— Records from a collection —
++++++++
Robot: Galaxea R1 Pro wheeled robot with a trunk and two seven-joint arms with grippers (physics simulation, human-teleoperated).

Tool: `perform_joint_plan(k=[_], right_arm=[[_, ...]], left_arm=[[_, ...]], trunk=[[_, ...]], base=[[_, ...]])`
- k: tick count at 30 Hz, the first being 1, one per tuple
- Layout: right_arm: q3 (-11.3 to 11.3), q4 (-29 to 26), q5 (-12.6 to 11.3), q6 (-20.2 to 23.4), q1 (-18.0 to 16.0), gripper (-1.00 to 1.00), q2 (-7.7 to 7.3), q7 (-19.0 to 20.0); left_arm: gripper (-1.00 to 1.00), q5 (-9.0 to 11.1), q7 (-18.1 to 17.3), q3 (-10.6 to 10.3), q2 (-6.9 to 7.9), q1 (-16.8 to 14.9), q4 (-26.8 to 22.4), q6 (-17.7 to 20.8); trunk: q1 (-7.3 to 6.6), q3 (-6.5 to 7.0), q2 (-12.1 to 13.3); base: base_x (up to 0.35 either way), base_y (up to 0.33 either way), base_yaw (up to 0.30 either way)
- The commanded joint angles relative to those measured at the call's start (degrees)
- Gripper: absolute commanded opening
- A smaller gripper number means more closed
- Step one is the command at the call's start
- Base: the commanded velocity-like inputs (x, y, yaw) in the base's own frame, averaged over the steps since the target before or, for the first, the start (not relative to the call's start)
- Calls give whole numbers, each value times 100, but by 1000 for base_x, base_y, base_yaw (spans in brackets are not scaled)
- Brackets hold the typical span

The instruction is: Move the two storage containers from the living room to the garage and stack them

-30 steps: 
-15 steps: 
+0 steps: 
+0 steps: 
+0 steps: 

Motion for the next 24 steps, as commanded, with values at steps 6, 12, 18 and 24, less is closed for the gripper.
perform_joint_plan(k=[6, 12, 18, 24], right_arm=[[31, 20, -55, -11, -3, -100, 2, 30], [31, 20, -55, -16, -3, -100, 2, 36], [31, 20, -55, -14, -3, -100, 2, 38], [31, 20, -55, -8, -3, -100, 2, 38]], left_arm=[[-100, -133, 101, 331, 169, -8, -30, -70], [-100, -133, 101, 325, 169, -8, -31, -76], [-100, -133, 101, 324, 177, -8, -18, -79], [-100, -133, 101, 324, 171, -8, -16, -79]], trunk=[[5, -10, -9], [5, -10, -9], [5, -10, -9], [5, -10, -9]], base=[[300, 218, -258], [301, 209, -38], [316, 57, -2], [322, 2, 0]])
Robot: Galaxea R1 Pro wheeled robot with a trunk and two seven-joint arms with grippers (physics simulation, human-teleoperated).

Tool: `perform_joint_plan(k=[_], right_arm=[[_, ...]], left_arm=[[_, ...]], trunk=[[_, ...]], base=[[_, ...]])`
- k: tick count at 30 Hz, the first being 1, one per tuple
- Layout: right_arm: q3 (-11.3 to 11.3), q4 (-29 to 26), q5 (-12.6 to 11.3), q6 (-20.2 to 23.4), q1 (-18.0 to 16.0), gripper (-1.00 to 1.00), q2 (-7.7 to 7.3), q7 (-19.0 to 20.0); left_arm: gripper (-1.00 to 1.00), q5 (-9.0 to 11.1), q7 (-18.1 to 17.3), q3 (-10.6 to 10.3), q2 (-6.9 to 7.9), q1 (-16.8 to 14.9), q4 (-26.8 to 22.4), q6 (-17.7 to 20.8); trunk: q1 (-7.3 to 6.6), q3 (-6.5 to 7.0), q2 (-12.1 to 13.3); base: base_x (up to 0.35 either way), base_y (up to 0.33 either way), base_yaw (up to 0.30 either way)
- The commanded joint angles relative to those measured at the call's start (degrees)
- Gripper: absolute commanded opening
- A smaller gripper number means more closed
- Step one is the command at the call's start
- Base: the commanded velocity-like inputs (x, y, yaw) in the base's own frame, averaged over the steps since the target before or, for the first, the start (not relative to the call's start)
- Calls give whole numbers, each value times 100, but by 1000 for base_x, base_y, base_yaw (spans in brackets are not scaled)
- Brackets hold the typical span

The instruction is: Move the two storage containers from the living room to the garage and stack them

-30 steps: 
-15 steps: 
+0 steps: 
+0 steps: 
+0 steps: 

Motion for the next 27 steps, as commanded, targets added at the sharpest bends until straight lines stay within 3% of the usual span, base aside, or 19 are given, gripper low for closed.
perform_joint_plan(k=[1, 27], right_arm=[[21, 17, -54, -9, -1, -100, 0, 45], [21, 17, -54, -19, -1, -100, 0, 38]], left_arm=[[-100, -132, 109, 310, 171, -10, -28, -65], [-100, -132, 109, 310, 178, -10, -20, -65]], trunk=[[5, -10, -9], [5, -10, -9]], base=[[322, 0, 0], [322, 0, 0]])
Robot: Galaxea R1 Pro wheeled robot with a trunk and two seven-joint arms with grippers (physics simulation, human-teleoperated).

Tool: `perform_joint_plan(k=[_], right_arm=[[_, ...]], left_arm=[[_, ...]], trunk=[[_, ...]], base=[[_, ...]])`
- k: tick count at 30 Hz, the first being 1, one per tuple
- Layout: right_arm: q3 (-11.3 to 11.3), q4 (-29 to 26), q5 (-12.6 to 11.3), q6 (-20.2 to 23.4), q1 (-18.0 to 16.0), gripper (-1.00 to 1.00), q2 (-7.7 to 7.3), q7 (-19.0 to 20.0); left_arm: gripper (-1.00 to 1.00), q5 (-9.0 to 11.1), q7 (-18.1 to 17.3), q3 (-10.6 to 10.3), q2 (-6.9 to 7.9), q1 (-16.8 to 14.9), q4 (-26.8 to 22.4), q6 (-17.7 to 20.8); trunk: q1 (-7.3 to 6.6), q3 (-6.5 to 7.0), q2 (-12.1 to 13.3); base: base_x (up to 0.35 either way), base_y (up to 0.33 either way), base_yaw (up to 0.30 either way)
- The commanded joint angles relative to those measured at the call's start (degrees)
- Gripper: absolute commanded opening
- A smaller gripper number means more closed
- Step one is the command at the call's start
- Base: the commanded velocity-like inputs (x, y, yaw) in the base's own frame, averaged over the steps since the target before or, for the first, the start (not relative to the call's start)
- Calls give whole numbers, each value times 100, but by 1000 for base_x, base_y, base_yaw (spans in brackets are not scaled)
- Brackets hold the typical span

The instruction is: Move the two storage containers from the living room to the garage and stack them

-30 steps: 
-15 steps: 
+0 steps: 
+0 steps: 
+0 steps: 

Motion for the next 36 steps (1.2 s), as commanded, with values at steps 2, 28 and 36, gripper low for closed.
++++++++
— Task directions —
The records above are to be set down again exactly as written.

— Task response —
Robot: Galaxea R1 Pro wheeled robot with a trunk and two seven-joint arms with grippers (physics simulation, human-teleoperated).

Tool: `perform_joint_plan(k=[_], right_arm=[[_, ...]], left_arm=[[_, ...]], trunk=[[_, ...]], base=[[_, ...]])`
- k: tick count at 30 Hz, the first being 1, one per tuple
- Layout: right_arm: q3 (-11.3 to 11.3), q4 (-29 to 26), q5 (-12.6 to 11.3), q6 (-20.2 to 23.4), q1 (-18.0 to 16.0), gripper (-1.00 to 1.00), q2 (-7.7 to 7.3), q7 (-19.0 to 20.0); left_arm: gripper (-1.00 to 1.00), q5 (-9.0 to 11.1), q7 (-18.1 to 17.3), q3 (-10.6 to 10.3), q2 (-6.9 to 7.9), q1 (-16.8 to 14.9), q4 (-26.8 to 22.4), q6 (-17.7 to 20.8); trunk: q1 (-7.3 to 6.6), q3 (-6.5 to 7.0), q2 (-12.1 to 13.3); base: base_x (up to 0.35 either way), base_y (up to 0.33 either way), base_yaw (up to 0.30 either way)
- The commanded joint angles relative to those measured at the call's start (degrees)
- Gripper: absolute commanded opening
- A smaller gripper number means more closed
- Step one is the command at the call's start
- Base: the commanded velocity-like inputs (x, y, yaw) in the base's own frame, averaged over the steps since the target before or, for the first, the start (not relative to the call's start)
- Calls give whole numbers, each value times 100, but by 1000 for base_x, base_y, base_yaw (spans in brackets are not scaled)
- Brackets hold the typical span

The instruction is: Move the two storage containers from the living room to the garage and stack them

-30 steps: 
-15 steps: 
+0 steps: 
+0 steps: 
+0 steps: 

Motion for the next 24 steps, as commanded, with values at steps 6, 12, 18 and 24, less is closed for the gripper.
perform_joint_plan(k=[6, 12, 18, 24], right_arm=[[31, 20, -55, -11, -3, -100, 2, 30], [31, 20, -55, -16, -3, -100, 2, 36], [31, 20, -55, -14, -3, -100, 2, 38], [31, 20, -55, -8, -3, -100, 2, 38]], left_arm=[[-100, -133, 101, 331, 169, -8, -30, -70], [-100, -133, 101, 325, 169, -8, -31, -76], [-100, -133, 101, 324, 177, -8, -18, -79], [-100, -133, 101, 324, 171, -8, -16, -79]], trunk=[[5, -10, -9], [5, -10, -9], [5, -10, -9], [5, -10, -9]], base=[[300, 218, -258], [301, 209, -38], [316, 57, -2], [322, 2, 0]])
Robot: Galaxea R1 Pro wheeled robot with a trunk and two seven-joint arms with grippers (physics simulation, human-teleoperated).

Tool: `perform_joint_plan(k=[_], right_arm=[[_, ...]], left_arm=[[_, ...]], trunk=[[_, ...]], base=[[_, ...]])`
- k: tick count at 30 Hz, the first being 1, one per tuple
- Layout: right_arm: q3 (-11.3 to 11.3), q4 (-29 to 26), q5 (-12.6 to 11.3), q6 (-20.2 to 23.4), q1 (-18.0 to 16.0), gripper (-1.00 to 1.00), q2 (-7.7 to 7.3), q7 (-19.0 to 20.0); left_arm: gripper (-1.00 to 1.00), q5 (-9.0 to 11.1), q7 (-18.1 to 17.3), q3 (-10.6 to 10.3), q2 (-6.9 to 7.9), q1 (-16.8 to 14.9), q4 (-26.8 to 22.4), q6 (-17.7 to 20.8); trunk: q1 (-7.3 to 6.6), q3 (-6.5 to 7.0), q2 (-12.1 to 13.3); base: base_x (up to 0.35 either way), base_y (up to 0.33 either way), base_yaw (up to 0.30 either way)
- The commanded joint angles relative to those measured at the call's start (degrees)
- Gripper: absolute commanded opening
- A smaller gripper number means more closed
- Step one is the command at the call's start
- Base: the commanded velocity-like inputs (x, y, yaw) in the base's own frame, averaged over the steps since the target before or, for the first, the start (not relative to the call's start)
- Calls give whole numbers, each value times 100, but by 1000 for base_x, base_y, base_yaw (spans in brackets are not scaled)
- Brackets hold the typical span

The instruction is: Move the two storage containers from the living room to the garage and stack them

-30 steps: 
-15 steps: 
+0 steps: 
+0 steps: 
+0 steps: 

Motion for the next 27 steps, as commanded, targets added at the sharpest bends until straight lines stay within 3% of the usual span, base aside, or 19 are given, gripper low for closed.
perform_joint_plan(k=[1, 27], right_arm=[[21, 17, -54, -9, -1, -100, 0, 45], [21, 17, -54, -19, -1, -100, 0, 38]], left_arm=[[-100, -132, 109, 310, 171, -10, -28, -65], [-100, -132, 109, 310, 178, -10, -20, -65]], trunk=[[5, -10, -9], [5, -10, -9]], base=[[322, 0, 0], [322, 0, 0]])
Robot: Galaxea R1 Pro wheeled robot with a trunk and two seven-joint arms with grippers (physics simulation, human-teleoperated).

Tool: `perform_joint_plan(k=[_], right_arm=[[_, ...]], left_arm=[[_, ...]], trunk=[[_, ...]], base=[[_, ...]])`
- k: tick count at 30 Hz, the first being 1, one per tuple
- Layout: right_arm: q3 (-11.3 to 11.3), q4 (-29 to 26), q5 (-12.6 to 11.3), q6 (-20.2 to 23.4), q1 (-18.0 to 16.0), gripper (-1.00 to 1.00), q2 (-7.7 to 7.3), q7 (-19.0 to 20.0); left_arm: gripper (-1.00 to 1.00), q5 (-9.0 to 11.1), q7 (-18.1 to 17.3), q3 (-10.6 to 10.3), q2 (-6.9 to 7.9), q1 (-16.8 to 14.9), q4 (-26.8 to 22.4), q6 (-17.7 to 20.8); trunk: q1 (-7.3 to 6.6), q3 (-6.5 to 7.0), q2 (-12.1 to 13.3); base: base_x (up to 0.35 either way), base_y (up to 0.33 either way), base_yaw (up to 0.30 either way)
- The commanded joint angles relative to those measured at the call's start (degrees)
- Gripper: absolute commanded opening
- A smaller gripper number means more closed
- Step one is the command at the call's start
- Base: the commanded velocity-like inputs (x, y, yaw) in the base's own frame, averaged over the steps since the target before or, for the first, the start (not relative to the call's start)
- Calls give whole numbers, each value times 100, but by 1000 for base_x, base_y, base_yaw (spans in brackets are not scaled)
- Brackets hold the typical span

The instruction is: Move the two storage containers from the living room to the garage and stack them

-30 steps: 
-15 steps: 
+0 steps: 
+0 steps: 
+0 steps: 

Motion for the next 36 steps (1.2 s), as commanded, with values at steps 2, 28 and 36, gripper low for closed.

The output is done.